JAKARTA — Wakil Ketua Komisi III DPR RI, Ahmad Sahroni, menilai rekomendasi Komisi Percepatan Reformasi Polri yang disampaikan kepada Presiden Prabowo Subianto sudah tepat, khususnya terkait posisi Polri yang tetap berada langsung di bawah Presiden.
Sahroni menyatakan dukungannya terhadap rekomendasi reformasi Polri dan menolak wacana penempatan Polri di bawah kementerian.
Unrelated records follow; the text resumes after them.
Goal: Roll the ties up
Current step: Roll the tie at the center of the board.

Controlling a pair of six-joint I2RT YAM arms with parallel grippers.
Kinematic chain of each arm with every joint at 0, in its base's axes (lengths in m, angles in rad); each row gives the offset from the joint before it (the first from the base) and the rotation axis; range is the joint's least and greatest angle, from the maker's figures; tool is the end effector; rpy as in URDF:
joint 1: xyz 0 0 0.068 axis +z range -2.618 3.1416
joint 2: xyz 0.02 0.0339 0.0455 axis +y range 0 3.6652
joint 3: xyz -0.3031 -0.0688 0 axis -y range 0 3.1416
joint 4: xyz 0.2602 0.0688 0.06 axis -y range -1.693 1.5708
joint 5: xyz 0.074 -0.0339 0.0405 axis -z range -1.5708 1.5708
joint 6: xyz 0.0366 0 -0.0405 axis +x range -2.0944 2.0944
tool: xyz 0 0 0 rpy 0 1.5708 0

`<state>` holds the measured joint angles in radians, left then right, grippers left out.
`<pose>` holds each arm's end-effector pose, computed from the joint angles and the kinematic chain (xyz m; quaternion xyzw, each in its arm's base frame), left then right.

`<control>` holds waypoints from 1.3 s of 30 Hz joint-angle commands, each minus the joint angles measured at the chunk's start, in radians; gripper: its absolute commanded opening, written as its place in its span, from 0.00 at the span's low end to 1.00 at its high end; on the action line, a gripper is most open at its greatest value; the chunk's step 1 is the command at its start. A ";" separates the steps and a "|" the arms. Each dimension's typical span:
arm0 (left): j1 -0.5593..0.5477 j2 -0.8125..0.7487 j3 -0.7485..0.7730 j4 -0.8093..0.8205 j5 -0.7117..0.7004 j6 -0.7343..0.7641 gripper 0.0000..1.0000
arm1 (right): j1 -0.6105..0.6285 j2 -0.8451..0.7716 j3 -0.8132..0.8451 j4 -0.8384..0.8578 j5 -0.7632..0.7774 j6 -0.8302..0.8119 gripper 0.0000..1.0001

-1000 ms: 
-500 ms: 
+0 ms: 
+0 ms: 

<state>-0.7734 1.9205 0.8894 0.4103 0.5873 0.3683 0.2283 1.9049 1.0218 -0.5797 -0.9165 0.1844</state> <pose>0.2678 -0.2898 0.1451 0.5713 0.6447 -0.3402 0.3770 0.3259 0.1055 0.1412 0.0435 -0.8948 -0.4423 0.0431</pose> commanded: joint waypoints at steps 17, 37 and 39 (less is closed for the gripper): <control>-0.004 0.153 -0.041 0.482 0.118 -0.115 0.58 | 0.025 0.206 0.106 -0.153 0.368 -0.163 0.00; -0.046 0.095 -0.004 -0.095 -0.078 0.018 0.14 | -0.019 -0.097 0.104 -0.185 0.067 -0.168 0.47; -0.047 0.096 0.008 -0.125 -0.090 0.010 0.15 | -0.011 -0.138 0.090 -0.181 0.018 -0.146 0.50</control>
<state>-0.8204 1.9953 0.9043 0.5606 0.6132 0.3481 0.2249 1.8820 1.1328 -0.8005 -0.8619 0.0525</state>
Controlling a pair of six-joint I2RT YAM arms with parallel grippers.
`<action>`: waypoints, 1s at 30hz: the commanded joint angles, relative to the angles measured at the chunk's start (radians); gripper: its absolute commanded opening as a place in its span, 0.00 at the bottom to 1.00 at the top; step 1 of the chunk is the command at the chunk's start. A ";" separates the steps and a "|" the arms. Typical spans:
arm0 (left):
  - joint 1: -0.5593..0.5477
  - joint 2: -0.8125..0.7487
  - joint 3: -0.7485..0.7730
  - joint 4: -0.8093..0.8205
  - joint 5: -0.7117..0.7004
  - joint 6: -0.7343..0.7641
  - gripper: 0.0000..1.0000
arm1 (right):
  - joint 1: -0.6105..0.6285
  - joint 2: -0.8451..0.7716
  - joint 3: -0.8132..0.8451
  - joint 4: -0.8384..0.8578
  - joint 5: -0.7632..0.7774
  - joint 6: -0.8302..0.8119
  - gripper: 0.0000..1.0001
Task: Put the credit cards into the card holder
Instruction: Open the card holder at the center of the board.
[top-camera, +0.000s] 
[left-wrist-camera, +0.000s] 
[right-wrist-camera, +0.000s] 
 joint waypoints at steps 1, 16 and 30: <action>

Pernyataan ini disampaikan oleh Ahmad Sahroni sebagai Wakil Ketua Komisi III DPR RI dari Fraksi Partai NasDem.
Disampaikan kepada wartawan pada Rabu, 6 Mei 2026.
Menurut Sahroni, secara sistem dan fungsi, Polri tidak memungkinkan berada di bawah kementerian. Ia menilai posisi Polri saat ini sudah tepat untuk menjaga independensi dan profesionalitas.
“Sudah sangat tepat bahwa Polri di bawah Presiden dan sistem pengangkatan juga melalui DPR. Dari dua tahun lalu saya sudah katakan bahwa Polri tidak bisa di bawah kementerian, itu sangat mustahil,” ujar Sahroni.
Sahroni juga menyoroti pentingnya peran Komisi Kepolisian Nasional (Kompolnas) sebagai lembaga pengawas.
Ia menegaskan bahwa Kompolnas harus bekerja secara profesional, terlebih jika nantinya menjadi lembaga independen.
“Kompolnas dalam fungsi pengawasan harus benar-benar profesional, jangan hanya sekadar lembaga formal,” tegasnya.
Ia menambahkan bahwa tantangan ke depan cukup besar bagi Kompolnas dalam memastikan kinerja Polri tetap profesional sebagai pelindung dan pengayom masyarakat.
Selain itu, Sahroni mengungkapkan adanya peluang revisi Undang-Undang Polri yang akan diusulkan oleh pemerintah. Ia berharap pembahasan RUU tersebut dapat segera dilakukan setelah DPR memasuki masa sidang berikutnya.
“Jika seperti ini, maka akan menjadi inisiatif pemerintah karena ada tim reformasi. Saat ini DPR masih reses, semoga pembahasan RUU segera dilakukan setelah masa sidang dimulai,” pungkasnya.